"Asta Nielsen was always very much her own woman. And always ahead of her time. Her acting style was naturalistic, while others were still gesticulating furiously on screen. She had no explicit wish to be a pioneer. She just did what she wanted."
So says Madeleine Schlawitz, collection manager at the Danish Film Institute, about Asta Nielsen and the Danish silent film star’s impact today.
"Though Nielsen had her heyday a century ago, she deserves to be enshrined as one of the world’s greatest silent screen stars," Schlawitz adds.
The Danish star is now being celebrated with a theme section on the Danish Film Institute’s silent film website, stumfilm.dk. Nielsen’s reputation as a modern female role model is getting a good dusting off and several of her films are available for streaming.
Asta Nielsen in 2020
"A lot of people may know more or less about who Asta Nielsen is, but few know how tough and modern she was, and how relevant she still is. That’s the story we want to tell,” Schlawitz says about the theme section, which is accompanied by an on-site exhibition at the Brandts art museum in Odense, focusing on Nielsen's film career in roaring Berlin.

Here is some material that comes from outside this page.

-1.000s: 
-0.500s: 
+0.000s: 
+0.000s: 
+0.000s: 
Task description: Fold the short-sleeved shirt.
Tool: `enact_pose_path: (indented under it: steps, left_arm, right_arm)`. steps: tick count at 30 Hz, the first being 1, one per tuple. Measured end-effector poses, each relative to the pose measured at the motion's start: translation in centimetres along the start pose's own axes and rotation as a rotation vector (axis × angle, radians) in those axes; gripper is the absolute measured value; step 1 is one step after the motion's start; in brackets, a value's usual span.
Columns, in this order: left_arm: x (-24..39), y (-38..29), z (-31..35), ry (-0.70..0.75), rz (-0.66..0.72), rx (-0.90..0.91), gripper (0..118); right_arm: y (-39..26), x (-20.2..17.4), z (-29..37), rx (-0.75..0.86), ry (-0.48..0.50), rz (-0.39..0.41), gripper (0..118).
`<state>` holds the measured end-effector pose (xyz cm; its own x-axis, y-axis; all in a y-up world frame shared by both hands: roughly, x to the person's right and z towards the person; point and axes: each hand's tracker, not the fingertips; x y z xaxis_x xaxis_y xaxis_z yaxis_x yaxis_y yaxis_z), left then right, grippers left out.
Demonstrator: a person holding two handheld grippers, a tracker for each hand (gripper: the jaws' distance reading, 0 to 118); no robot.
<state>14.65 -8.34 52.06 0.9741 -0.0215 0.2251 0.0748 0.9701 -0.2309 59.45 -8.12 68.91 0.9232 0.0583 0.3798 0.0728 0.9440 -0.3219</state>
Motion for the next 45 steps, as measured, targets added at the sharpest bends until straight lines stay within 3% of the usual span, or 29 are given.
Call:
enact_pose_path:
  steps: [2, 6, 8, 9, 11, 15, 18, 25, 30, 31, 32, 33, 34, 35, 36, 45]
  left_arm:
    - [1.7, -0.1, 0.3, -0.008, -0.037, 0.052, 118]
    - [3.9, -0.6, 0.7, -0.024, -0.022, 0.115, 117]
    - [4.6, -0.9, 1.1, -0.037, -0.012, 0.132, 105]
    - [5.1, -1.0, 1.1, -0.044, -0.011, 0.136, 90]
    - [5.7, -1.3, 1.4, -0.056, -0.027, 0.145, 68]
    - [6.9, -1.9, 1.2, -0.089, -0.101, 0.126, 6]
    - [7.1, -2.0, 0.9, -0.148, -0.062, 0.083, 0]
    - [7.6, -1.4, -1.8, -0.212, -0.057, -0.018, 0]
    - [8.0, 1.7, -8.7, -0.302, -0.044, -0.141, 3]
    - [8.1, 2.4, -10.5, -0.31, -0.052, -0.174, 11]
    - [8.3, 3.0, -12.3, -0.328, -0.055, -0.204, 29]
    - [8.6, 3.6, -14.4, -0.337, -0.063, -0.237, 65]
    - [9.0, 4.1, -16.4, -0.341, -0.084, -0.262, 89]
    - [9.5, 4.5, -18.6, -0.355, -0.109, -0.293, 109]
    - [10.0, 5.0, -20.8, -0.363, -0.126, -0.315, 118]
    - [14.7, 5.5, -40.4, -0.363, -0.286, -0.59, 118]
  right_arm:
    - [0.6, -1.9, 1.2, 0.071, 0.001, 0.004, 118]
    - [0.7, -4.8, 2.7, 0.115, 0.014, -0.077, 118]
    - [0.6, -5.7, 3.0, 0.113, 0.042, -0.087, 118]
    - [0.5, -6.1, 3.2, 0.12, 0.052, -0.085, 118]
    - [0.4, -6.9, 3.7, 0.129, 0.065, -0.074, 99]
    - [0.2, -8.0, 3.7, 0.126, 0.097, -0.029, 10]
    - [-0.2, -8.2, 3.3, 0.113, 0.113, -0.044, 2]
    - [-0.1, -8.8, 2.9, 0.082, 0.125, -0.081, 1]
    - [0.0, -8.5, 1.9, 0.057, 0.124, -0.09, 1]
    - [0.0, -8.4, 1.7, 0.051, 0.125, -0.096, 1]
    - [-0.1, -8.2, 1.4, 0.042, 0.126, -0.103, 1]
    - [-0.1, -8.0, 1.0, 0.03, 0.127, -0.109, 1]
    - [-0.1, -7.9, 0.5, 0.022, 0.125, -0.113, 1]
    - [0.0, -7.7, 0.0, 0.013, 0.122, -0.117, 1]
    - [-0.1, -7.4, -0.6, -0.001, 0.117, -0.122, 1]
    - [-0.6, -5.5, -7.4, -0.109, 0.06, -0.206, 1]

"She deserves to be rediscovered in all her many facets. Even more so now in light of the heightened focus on 1920’s Berlin following the TV series 'Babylon Berlin', which has a character, Betty Winter, that’s a lot like Asta Nielsen,” Schlawitz says.
Nielsen stands out as a woman who did what she wanted, not just in terms of her acting style but also in how she approached her roles.
"Asta never compromised her career. She founded her own production company, Art Film, to make 'Hamlet'. Was Asta going to play Ophelia? No, she played Hamlet, of course. She was a true gender bender. Women like Sandra Bullock and Reese Witherspoon are hailed for producing and writing lead roles for themselves, but Asta Nielsen was doing that 100 years ago,” Schlawitz says.
"A lot of women in history are falling by the wayside in 2020. That must not happen to Asta Nielsen. There was never anyone like here, and there likely never will be."